In our own contribution to these efforts, our recently published technology ethics handbook, “Ethics in the Age of Disruptive Technologies: An Operational Roadmap,” two of us at the Markkula Center, joined by a third author, have offered our own comprehensive list of principles to consider, along with stages for companies to intentionally pass through as they develop technology, and conditions organizations should look for or develop in their cultures to be sure that ethics takes hold.

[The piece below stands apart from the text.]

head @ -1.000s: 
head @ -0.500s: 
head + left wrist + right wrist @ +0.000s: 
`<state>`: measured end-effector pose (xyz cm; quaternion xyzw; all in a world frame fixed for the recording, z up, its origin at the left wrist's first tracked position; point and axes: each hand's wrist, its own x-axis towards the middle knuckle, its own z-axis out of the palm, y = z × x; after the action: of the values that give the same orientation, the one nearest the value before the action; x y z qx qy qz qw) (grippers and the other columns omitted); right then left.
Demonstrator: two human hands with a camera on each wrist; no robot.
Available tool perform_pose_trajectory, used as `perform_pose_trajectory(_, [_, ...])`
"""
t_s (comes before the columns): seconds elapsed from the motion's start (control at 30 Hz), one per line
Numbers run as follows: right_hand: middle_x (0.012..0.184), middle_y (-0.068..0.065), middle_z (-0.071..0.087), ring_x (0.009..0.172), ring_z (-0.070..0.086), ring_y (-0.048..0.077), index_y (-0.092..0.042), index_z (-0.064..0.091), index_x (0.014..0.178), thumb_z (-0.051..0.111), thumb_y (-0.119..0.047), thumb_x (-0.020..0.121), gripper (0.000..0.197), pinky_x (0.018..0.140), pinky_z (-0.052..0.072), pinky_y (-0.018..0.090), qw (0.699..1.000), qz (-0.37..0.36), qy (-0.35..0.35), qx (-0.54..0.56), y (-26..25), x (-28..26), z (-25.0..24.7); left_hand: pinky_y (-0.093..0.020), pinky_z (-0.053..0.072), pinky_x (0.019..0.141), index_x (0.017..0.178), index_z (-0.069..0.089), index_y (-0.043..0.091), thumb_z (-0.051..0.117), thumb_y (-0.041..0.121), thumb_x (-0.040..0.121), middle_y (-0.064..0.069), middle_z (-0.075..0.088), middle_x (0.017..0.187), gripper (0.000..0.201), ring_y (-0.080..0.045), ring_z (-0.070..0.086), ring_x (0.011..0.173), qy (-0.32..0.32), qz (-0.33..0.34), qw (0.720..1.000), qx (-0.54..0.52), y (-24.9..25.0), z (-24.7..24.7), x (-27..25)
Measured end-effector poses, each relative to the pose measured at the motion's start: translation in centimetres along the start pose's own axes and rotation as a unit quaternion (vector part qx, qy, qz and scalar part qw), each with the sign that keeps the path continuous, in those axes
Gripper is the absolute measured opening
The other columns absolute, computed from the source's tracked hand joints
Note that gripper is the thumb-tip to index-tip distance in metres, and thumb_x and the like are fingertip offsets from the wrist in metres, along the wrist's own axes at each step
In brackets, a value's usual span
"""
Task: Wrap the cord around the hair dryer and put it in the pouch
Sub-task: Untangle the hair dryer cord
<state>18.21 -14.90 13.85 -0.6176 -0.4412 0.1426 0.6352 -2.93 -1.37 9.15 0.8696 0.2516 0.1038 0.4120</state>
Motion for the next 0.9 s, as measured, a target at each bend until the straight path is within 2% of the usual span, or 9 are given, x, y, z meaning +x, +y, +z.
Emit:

For many years, scholars and religious leaders have sought a global ethic. Indeed, the Markkula Center has hosted events aimed at answering the question, “Is there a single definition of human values, or many? Is there a core of values that all societies and religions hold? Are there some behaviors that are universally held to be unethical?” An international convention in 1993 created an initial draft of the Global Ethic.
That so many different organizations are now striving for the same goal—to be sure that technology reflects human values and intentions—means that we are striving to protect what it means to be human. That many people not only recognize this goal but accept its legitimacy explains the convergence on an ever-sharpening view of what humans do and what humans consider right and good.
To create “helpful, honest, harmless” new artificial intelligence systems, as Anthropic describes Claude 2, requires providing instructions for them to know what to do. The decisions that go into labeling data are no doubt fraught with human biases. There are places in the world that will no doubt resist some of the principles emerging because they do not support, for example, the United Nation’s Declaration of Human Rights. The instruction sets provided to Constitutional AI are no doubt not yet complete enough to imagine every scenario or to always provide a correct answer.
In spite of these doubts and limitations, setting a goal to arrive at a “right” answer is something to be celebrated, for it signals not only a belief, but a growing wave of commitments, to trying to do just that. This wave of ethical convergence, driven by a desire to develop responsible technology, might just be strong enough to accomplish what centuries of discussion have not yet done—arrive at a global ethic.